Tuesday, November 29, 2016
The Gap of Time
Unlike modernizing a Shakespeare play in a production, putting it in novel form allows for more freedom, and the whole point is to change it, otherwise we would just be reading the annotated text. Winterson sets the story in modern-day London, for the most part. Leo Kaiser (our stand-in for Leontes) is the rich man who becomes insanely jealous of his old friend Xeno (Polixenes) and suspects that he has fathered the newborn of his wife MiMi (Hermione).
Winterson writes, in something of an epilogue, "The three possible endings are: Revenge. Tragedy. Forgiveness. Shakespeare knew all about revenge and tragedy." The Winter's Tale was late in his career, and the man was now writing about reconciliation and forgiveness, as he would in The Tempest. The Winter's Tale was Othello rewritten with a happy ending, and Winterson keeps that, but also seizes upon something else, as the title suggests, time.
One of the repeating themes of the book is the replaying of time--the moment in the film Superman when the Man of Steel resets time by flying around the Earth at high speed is mentioned many times--it's an interesting mixture of high and low culture. Winterson also notes: "The Winter’s Tale is a play where the past depends on the future just as much as the future depends on the past. The past in The Winter’s Tale is not history; it’s tragedy." Also, "The past is a grenade that explodes when thrown."

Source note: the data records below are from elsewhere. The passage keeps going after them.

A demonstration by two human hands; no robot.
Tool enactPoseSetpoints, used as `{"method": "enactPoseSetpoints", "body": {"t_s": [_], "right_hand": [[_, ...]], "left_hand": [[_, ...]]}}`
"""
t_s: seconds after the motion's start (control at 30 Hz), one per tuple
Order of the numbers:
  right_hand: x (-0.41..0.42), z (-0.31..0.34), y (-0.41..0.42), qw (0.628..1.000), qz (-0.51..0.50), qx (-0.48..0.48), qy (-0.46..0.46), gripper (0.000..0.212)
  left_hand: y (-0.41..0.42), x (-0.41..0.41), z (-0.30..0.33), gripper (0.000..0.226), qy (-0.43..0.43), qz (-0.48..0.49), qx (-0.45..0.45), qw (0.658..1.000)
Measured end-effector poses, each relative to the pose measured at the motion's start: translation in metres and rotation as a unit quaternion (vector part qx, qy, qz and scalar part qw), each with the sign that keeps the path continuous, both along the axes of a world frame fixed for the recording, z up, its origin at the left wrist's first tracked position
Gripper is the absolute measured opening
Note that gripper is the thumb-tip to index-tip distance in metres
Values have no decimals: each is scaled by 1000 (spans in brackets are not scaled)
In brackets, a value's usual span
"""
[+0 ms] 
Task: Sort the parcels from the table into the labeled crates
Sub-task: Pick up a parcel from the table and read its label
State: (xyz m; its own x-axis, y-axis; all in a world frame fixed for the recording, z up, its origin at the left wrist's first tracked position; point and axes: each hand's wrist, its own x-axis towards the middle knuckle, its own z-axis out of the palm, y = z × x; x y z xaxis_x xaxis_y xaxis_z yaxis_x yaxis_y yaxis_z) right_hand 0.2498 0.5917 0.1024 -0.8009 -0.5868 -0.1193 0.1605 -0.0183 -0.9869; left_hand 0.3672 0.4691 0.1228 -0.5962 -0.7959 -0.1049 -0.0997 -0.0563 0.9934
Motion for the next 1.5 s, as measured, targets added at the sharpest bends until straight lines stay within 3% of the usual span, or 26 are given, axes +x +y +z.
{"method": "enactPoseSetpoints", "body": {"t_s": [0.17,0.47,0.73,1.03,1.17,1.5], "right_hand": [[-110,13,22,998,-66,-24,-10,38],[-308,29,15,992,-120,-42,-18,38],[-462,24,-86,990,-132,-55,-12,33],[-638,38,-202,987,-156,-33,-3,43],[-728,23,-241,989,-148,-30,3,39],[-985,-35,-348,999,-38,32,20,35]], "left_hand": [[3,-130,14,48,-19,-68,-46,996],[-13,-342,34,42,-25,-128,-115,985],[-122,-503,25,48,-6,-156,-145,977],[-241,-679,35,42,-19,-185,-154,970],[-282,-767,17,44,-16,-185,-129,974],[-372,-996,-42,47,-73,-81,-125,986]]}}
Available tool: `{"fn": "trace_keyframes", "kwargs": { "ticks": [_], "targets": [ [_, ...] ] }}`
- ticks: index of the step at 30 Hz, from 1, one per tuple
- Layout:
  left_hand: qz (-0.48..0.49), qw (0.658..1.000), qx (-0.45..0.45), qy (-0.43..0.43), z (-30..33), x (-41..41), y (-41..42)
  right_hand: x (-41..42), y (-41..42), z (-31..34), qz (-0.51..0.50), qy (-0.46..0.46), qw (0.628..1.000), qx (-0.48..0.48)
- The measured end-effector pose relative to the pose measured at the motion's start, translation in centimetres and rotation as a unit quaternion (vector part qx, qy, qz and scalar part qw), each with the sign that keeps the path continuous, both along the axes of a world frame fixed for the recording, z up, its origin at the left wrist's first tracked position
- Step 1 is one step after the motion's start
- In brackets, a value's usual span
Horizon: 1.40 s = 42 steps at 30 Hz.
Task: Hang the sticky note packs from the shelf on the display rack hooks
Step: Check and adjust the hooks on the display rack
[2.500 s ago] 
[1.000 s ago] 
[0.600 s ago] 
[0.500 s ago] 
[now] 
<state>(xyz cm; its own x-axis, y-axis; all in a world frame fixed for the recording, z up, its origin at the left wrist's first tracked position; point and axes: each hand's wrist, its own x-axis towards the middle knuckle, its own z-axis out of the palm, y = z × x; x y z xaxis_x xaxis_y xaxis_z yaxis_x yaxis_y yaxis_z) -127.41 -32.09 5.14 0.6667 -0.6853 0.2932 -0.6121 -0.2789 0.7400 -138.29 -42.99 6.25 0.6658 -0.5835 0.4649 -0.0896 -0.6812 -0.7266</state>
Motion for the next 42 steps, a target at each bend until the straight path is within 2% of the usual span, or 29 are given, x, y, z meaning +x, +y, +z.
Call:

Though this book is not difficult at all, knowing the play will help get some of the in-jokes, especially the names of the characters. The baby born to MiMi (still named Perdita) is adopted by a man named Shepherd and his son, Clo (in the play they were a shepherd and a clown). Autolycus, the con man and trickster, is turned into a used-car salesman (Auto Like Us, get it?) and Antigonus, now called Tony, who takes the baby away from an enraged Leo, is not killed by a bear, as in the play, but by gunmen after his suitcase full of money.
I've never read Winterson before so I don't know if this is indicative of her prose or whether it's a new creation. It is melancholy, of course--the events of the first half don't allow for much happiness. The modern touches--Xeno is a designer of video games--at times seem whimsical, but the prose sings. "The streets fuzzy with light rain. The plastic peel-off shine of the pavements. The shimmer under the sodium street lamps. Cars queuing at the red light, wipers in rhythm, drivers with the windows down against the heat. Big guy in a van, his right arm resting on the rolled-down window, elbow out, letting the rain run in, scrubbing his forearm in relief across his face." If Shakespeare knew about cars he might have written something like that.
The second half of The Gap of Time, which deals with a grown Perdita and her love of Xeno's son Zel (for Florizel) isn't quite as gripping. Perdita for a moment worries that she's Zel's sister, but figures everything out on her own, and her meeting with Leo, under a ruse, without him knowing who she is, works beautifully. But the reveal rushes by (to be fair, it kind of does in Shakespeare, too). But there are still some great lines, and even a little comedy: "Perdita ran across the road. She’s lovely, thought Leo, watching her, and she has no idea that she is. His current date was a Russian lingerie model who Vaped during sex."
I'm up for reading more of these. The next one is a take on The Merchant of Venice.